Loonvordering tijdens ziekte en bewijsopdracht voor bestaan arbeidsovereenkomst

In deze zaak heeft de kantonrechter van de Rechtbank Rotterdam op 23 februari 2018 uitspraak gedaan in een verzoekschriftprocedure tussen [verzoeker] en de besloten vennootschappen Europost B.V. en Vippost B.V. [verzoeker] vorderde onder andere de vernietiging van de opzegging van zijn arbeidsovereenkomst en doorbetaling van zijn salaris.
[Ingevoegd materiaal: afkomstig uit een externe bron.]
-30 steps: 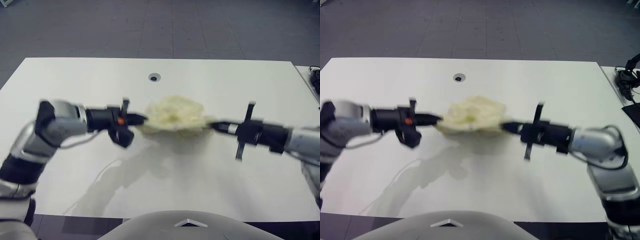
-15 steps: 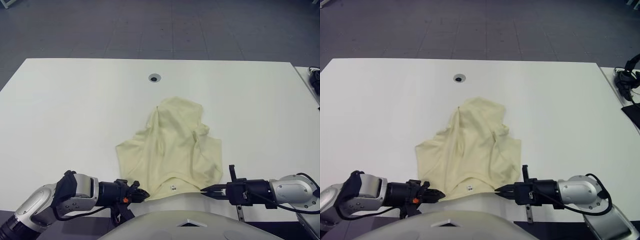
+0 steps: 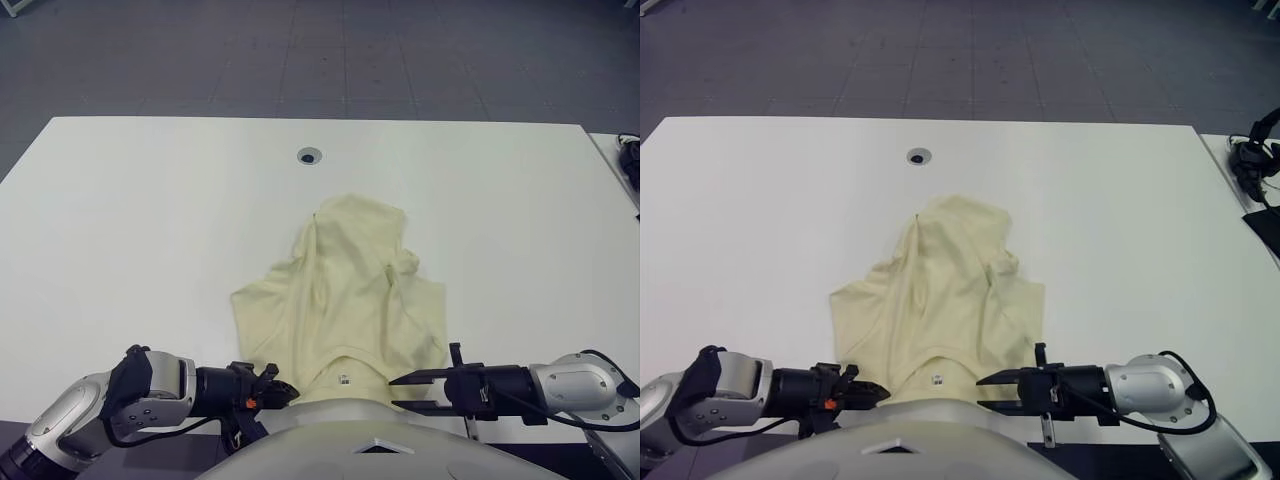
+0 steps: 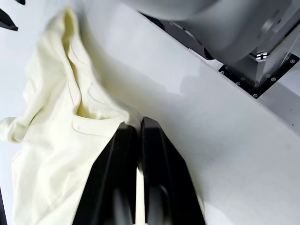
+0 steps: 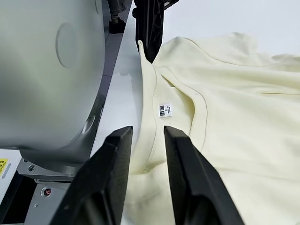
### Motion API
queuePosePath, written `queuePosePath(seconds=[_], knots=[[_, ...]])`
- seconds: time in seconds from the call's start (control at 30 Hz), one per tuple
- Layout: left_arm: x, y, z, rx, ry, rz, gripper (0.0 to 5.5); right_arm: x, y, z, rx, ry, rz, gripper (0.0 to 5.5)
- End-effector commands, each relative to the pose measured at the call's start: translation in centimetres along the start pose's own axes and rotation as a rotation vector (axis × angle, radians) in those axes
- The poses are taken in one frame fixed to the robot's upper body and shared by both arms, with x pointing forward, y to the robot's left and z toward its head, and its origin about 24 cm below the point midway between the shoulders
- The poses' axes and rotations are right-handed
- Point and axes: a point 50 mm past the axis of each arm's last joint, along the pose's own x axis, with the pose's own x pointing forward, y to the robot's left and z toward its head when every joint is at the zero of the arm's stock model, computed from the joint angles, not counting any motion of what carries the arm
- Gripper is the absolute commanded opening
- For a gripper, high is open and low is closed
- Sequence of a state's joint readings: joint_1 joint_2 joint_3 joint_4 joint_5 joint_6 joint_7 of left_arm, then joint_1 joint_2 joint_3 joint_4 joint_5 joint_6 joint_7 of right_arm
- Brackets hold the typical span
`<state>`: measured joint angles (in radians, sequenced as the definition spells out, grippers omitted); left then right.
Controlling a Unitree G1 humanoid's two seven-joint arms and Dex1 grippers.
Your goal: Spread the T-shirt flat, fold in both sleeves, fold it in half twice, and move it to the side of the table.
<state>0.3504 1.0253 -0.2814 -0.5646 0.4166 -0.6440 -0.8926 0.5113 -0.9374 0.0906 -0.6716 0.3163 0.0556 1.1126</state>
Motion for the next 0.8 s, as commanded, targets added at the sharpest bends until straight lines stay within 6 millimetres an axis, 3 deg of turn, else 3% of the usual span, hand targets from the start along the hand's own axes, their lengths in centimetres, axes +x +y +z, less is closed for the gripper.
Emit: queuePosePath(seconds=[0.03, 0.13, 0.37, 0.53, 0.6, 0.73, 0.8], knots=[[-0.6, -0.8, 0.0, -0.045, 0.012, -0.087, 0.46, -0.3, 0.4, -0.1, 0.059, 0.021, 0.050, 1.95], [-0.9, -0.9, -0.1, -0.105, 0.014, -0.104, 0.87, -0.8, 0.3, -0.4, 0.076, 0.037, 0.061, 2.33], [-1.9, -1.9, 0.1, -0.362, -0.015, -0.187, 2.00, -2.3, -1.7, 1.8, 0.130, -0.147, -0.027, 3.42], [-2.0, -1.7, 0.2, -0.449, -0.050, -0.159, 2.73, -3.4, -3.2, 1.9, 0.134, -0.174, -0.128, 4.12], [-2.6, -0.7, -0.1, -0.500, -0.061, -0.077, 3.04, -4.1, -3.8, 1.6, 0.136, -0.168, -0.188, 4.41], [-5.7, 2.9, -2.9, -0.620, -0.035, 0.326, 3.72, -6.0, -6.0, -0.5, 0.181, -0.167, -0.390, 5.06], [-6.7, 3.7, -4.1, -0.700, -0.028, 0.505, 4.04, -6.4, -6.7, -1.6, 0.202, -0.164, -0.461, 5.36]])
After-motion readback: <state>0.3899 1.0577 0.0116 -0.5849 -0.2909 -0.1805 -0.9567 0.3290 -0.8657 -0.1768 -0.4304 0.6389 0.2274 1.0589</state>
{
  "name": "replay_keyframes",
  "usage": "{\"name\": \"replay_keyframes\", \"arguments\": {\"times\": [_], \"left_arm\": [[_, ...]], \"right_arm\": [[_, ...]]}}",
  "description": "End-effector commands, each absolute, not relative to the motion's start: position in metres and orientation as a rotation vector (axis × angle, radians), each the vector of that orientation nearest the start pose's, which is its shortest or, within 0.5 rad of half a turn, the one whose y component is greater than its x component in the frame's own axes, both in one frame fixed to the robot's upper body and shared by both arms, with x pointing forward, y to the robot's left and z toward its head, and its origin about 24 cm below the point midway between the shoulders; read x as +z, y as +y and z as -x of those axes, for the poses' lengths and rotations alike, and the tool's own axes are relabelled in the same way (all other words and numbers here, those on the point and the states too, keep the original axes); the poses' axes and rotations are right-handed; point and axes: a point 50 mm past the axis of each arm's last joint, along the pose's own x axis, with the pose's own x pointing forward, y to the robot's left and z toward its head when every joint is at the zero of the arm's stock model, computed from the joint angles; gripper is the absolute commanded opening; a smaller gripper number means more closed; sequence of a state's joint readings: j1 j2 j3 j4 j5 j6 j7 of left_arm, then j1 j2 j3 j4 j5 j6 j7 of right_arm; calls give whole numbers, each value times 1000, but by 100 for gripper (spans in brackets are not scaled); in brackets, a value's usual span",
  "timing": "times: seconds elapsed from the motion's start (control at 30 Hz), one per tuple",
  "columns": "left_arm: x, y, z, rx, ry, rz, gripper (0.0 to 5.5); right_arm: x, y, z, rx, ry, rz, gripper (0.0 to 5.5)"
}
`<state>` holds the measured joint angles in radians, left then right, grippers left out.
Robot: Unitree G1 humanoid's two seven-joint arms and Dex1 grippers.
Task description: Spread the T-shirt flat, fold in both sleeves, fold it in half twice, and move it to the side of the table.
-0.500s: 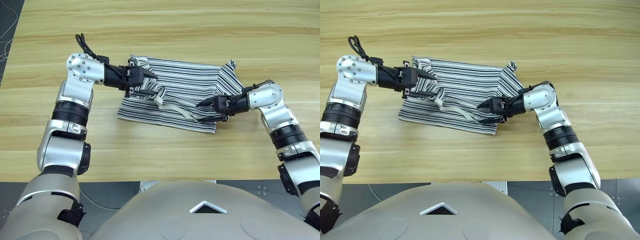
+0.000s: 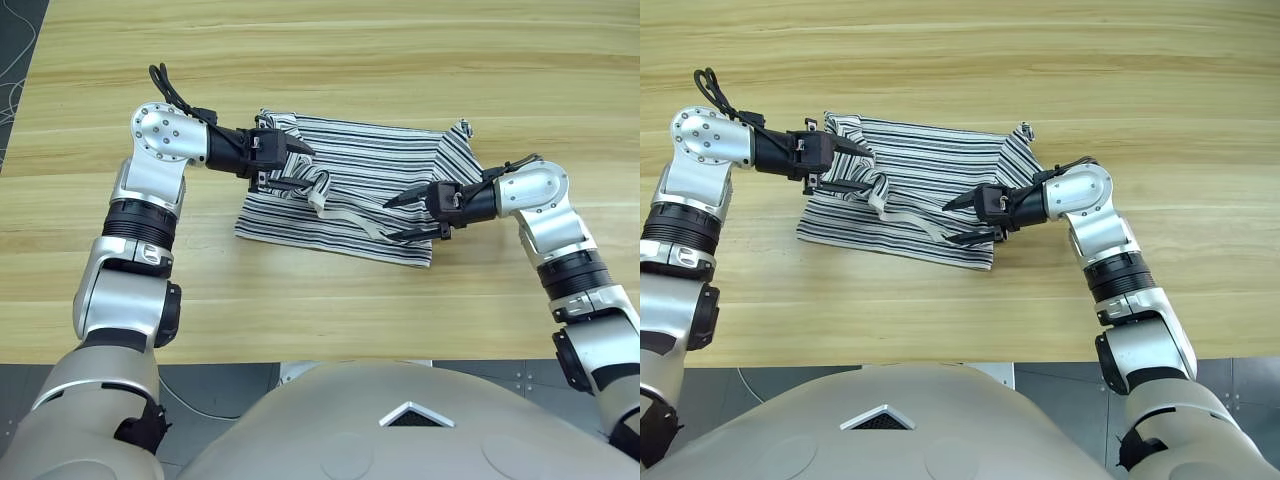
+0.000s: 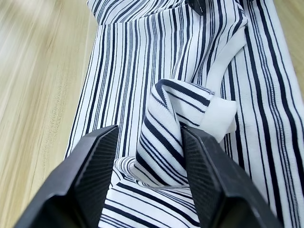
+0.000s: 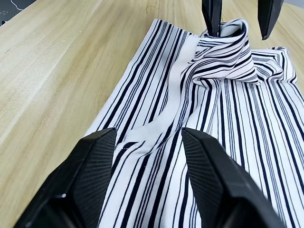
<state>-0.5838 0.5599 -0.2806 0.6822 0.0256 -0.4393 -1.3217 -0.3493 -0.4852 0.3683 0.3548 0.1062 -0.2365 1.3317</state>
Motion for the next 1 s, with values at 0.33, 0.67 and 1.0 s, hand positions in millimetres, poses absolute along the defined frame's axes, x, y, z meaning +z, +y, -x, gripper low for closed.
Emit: {"name": "replay_keyframes", "arguments": {"times": [0.33, 0.67, 1.0], "left_arm": [[80, 188, -312, -1434, 204, -800, 241], [80, 188, -312, -1437, 207, -803, 244], [79, 187, -312, -1444, 208, -803, 244]], "right_arm": [[17, -132, -248, 1633, 267, 451, 253], [14, -132, -253, 1603, 277, 454, 172], [17, -135, -253, 1621, 291, 431, 13]]}}
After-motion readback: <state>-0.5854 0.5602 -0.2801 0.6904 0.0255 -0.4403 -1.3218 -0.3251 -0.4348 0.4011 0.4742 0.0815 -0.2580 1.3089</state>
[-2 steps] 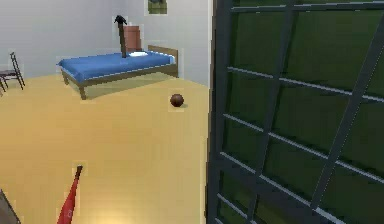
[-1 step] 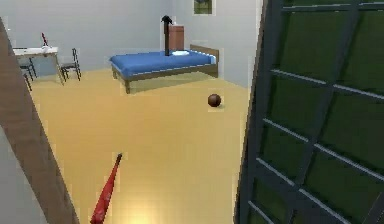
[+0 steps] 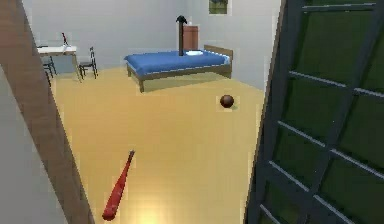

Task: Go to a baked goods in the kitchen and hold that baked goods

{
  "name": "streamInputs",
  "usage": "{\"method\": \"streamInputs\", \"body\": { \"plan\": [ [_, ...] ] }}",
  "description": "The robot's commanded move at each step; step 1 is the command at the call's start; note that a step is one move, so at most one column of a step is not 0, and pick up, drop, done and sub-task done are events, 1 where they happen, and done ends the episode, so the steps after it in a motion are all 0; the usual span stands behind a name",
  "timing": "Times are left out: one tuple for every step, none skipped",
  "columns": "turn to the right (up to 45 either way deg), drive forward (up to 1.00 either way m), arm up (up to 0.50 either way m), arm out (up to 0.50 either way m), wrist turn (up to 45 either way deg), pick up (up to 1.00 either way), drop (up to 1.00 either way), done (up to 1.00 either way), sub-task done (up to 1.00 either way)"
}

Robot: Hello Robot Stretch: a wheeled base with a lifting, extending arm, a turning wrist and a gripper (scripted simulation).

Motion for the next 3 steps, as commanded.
{"method": "streamInputs", "body": {
  "plan": [
    [0.0,0.60,0.00,0.00,0.0,0.00,0.00,0.00,0.00],
    [-39.0,0.00,0.00,0.00,0.0,0.00,0.00,0.00,0.00],
    [0.0,0.50,0.00,0.00,0.0,0.00,0.00,0.00,0.00]
  ]
}}
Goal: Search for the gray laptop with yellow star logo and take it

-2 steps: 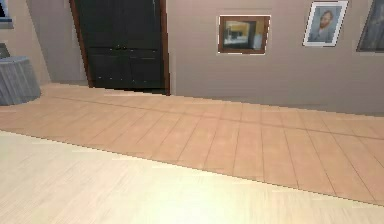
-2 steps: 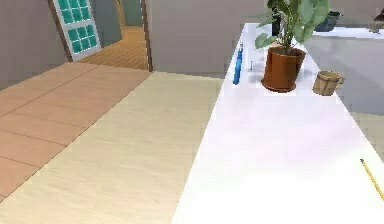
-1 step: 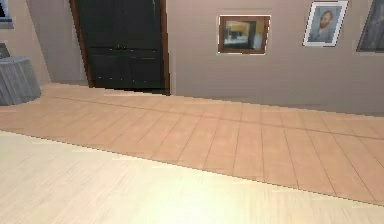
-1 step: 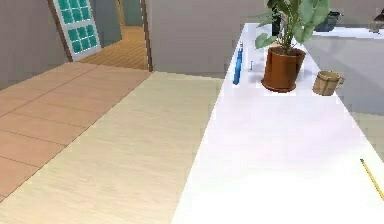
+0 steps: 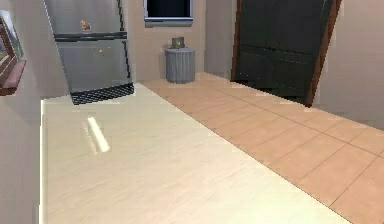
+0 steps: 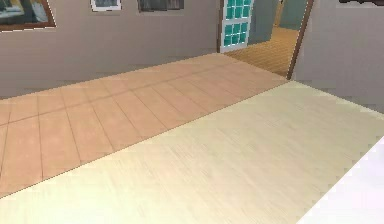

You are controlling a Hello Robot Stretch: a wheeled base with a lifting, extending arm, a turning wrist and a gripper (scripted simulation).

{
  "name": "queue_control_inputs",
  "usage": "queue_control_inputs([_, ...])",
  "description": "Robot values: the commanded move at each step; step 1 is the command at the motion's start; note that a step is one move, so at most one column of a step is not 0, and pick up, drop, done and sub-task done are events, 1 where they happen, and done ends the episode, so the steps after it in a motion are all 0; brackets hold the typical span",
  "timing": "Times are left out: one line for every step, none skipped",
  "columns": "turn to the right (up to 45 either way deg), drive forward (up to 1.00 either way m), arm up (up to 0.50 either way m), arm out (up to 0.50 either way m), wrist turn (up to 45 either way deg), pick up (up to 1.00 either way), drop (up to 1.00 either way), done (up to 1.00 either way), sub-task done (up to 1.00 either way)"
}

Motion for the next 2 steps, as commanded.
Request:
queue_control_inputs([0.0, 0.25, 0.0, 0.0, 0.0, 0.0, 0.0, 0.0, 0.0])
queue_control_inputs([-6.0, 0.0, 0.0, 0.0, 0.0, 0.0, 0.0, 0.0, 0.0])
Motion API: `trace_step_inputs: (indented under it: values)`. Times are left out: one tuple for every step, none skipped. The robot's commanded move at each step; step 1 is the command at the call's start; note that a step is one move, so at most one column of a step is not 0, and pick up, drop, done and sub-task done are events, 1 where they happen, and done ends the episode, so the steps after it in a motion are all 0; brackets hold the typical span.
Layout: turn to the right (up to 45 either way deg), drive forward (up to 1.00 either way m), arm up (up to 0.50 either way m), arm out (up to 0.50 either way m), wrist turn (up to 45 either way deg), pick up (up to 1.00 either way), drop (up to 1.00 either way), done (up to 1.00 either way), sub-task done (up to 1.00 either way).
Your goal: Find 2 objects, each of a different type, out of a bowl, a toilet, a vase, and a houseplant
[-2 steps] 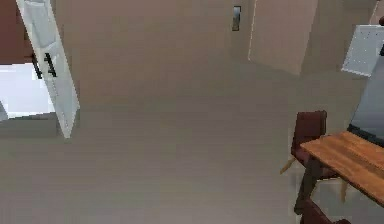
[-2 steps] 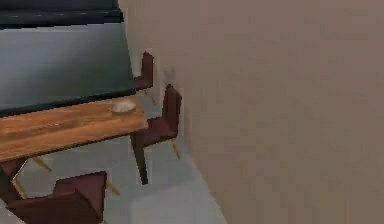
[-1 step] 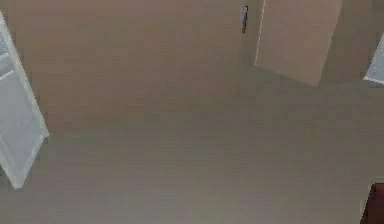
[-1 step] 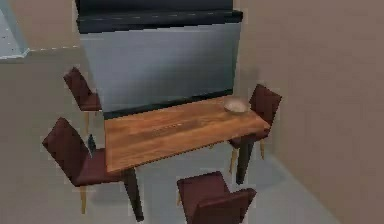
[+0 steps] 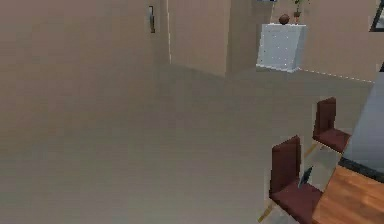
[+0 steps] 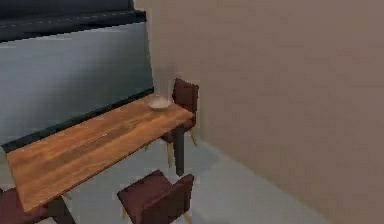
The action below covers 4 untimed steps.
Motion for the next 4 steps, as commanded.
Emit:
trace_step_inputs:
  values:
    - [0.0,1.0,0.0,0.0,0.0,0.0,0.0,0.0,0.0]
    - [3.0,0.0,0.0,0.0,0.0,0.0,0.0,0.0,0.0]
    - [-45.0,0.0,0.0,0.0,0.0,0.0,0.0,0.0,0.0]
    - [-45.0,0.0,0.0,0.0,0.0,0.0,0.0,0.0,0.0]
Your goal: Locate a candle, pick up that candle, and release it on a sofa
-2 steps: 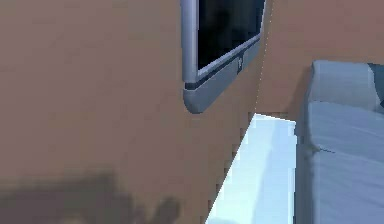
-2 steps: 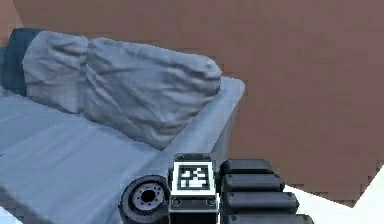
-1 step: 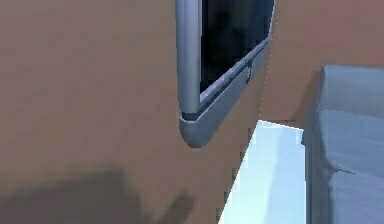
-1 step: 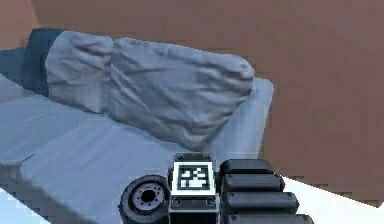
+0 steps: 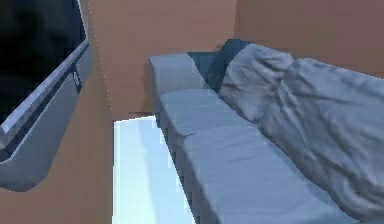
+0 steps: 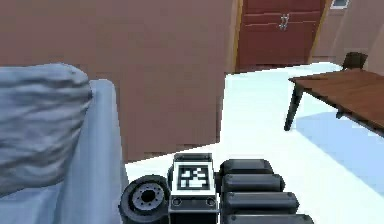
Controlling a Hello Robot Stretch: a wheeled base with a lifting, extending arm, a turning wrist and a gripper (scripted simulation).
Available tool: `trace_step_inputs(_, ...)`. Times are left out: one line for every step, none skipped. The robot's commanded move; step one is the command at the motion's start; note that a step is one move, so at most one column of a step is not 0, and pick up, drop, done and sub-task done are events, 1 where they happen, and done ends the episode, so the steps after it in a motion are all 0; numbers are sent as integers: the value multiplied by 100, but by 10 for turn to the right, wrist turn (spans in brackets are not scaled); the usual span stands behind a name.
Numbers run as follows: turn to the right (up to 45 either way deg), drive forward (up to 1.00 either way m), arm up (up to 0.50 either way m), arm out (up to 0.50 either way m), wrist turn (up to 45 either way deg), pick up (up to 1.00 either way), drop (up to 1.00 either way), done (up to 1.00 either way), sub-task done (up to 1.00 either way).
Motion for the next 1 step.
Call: trace_step_inputs(0, 20, 0, 0, 0, 0, 0, 0, 0)
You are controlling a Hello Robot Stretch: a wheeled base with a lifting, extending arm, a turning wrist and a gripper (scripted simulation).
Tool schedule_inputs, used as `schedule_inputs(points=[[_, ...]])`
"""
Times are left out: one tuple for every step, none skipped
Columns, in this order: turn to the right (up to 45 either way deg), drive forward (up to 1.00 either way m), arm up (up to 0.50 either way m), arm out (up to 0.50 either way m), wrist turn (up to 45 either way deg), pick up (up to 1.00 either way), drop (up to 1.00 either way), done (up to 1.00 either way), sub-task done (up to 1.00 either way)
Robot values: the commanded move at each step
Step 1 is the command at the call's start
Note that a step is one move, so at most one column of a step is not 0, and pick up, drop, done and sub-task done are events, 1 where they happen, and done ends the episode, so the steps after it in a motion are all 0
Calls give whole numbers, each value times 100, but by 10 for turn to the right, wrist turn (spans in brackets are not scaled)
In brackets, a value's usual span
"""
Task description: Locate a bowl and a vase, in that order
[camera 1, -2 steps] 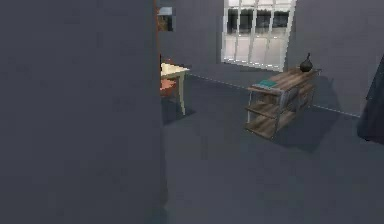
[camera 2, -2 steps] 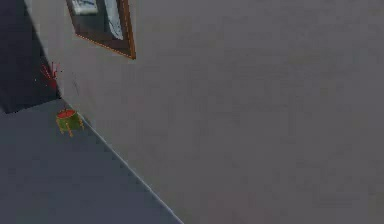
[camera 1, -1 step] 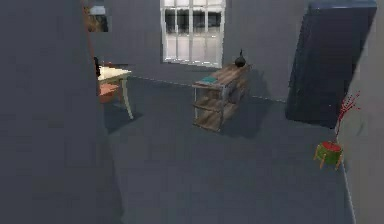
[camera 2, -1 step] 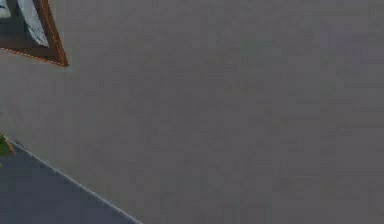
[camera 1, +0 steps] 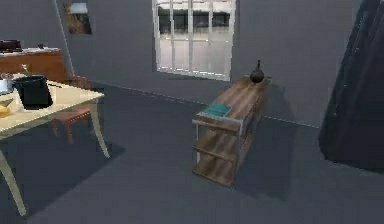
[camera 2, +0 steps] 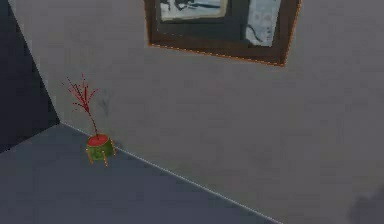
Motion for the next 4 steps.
schedule_inputs(points=[[-60,0,0,0,0,0,0,0,0],[0,15,0,0,0,0,0,0,0],[-90,0,0,0,0,0,0,0,0],[0,100,0,0,0,0,0,0,0]])
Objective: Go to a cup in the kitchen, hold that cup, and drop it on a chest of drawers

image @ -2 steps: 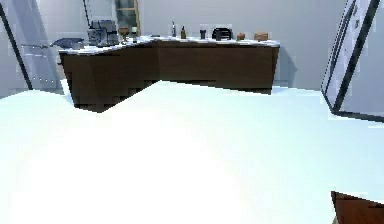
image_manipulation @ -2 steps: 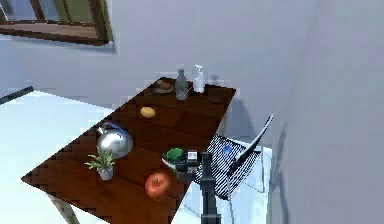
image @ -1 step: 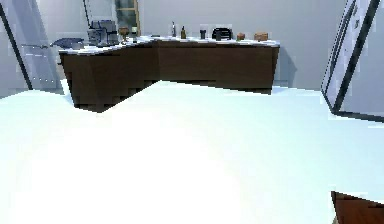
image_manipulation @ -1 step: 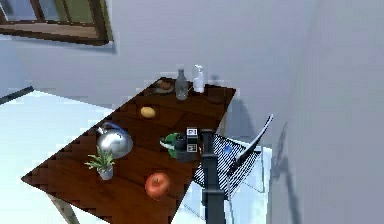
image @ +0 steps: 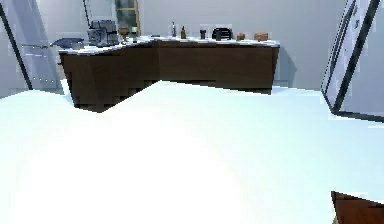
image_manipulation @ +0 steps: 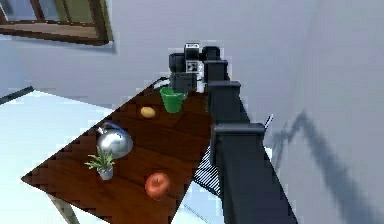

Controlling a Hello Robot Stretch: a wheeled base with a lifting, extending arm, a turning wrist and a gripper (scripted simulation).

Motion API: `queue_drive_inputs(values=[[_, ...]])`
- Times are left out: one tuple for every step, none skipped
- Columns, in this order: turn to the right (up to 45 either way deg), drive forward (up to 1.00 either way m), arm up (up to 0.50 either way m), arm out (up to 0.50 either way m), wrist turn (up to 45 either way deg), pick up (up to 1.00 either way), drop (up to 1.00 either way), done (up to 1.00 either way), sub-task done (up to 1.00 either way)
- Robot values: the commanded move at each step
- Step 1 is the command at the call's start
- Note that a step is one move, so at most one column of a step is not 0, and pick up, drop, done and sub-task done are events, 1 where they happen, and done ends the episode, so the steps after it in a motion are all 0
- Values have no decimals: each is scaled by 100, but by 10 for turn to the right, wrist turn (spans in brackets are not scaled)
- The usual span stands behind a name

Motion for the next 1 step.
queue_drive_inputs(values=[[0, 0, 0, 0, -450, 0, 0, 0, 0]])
Hij stelde dat hij na 1 september 2017, de datum waarop zijn arbeidsovereenkomst bij Europost zou eindigen, doorwerkte en dat er een arbeidsovereenkomst voor onbepaalde tijd was ontstaan. Europost en Vippost betwistten dit en stelden dat er geen arbeidsovereenkomst meer bestond. De kantonrechter oordeelde dat er voldoende aanwijzingen waren dat [verzoeker] zijn werkzaamheden voor Europost had voortgezet en dat er dus een arbeidsovereenkomst voor onbepaalde tijd bestond. De rechter stelde beide partijen in de gelegenheid om tegenbewijs te leveren. Tevens werd [verzoeker] in de gelegenheid gesteld te bewijzen dat hij zich op 16 oktober 2017 ziek had gemeld. De kantonrechter oordeelde dat [verzoeker] een spoedeisend belang had bij zijn loonvordering en dat het verzoek om een voorlopige voorziening toegewezen kon worden. De rechter bepaalde dat Europost het netto equivalent van het salaris over de periode van 1 september 2017 tot en met 16 oktober 2017 moest betalen, minus het reeds betaalde bedrag, vermeerderd met wettelijke rente. De kosten van het incident werden gecompenseerd, zodat iedere partij de eigen kosten droeg.

Uitspraak

RECHTBANK ROTTERDAM

zaaknummer: 6531769 \ VZ VERZ 17-29440
uitspraak: 23 februari 2018
beschikking van de kantonrechter, zitting houdende te Rotterdam,
in de zaak van
[verzoeker],
wonende te [plaatsnaam],
verzoeker in de hoofdzaak en in het incident ex artikel 223 Rv,
gemachtigde: mr. D. Vermaat,
tegen

1.de besloten vennootschap met beperkte aansprakelijkheid

Europost B.V.,
gevestigd te Barendrecht,
2. de besloten vennootschap met beperkte aansprakelijkheid
Vippost B.V.,
gevestigd te Waddinxveen,
verweersters in de hoofdzaak en in het incident ex artikel 223 Rv,
gemachtigde: mr. M. Bruins.
Partijen worden hierna aangeduid als “[verzoeker]”, “Europost” en “Vippost”.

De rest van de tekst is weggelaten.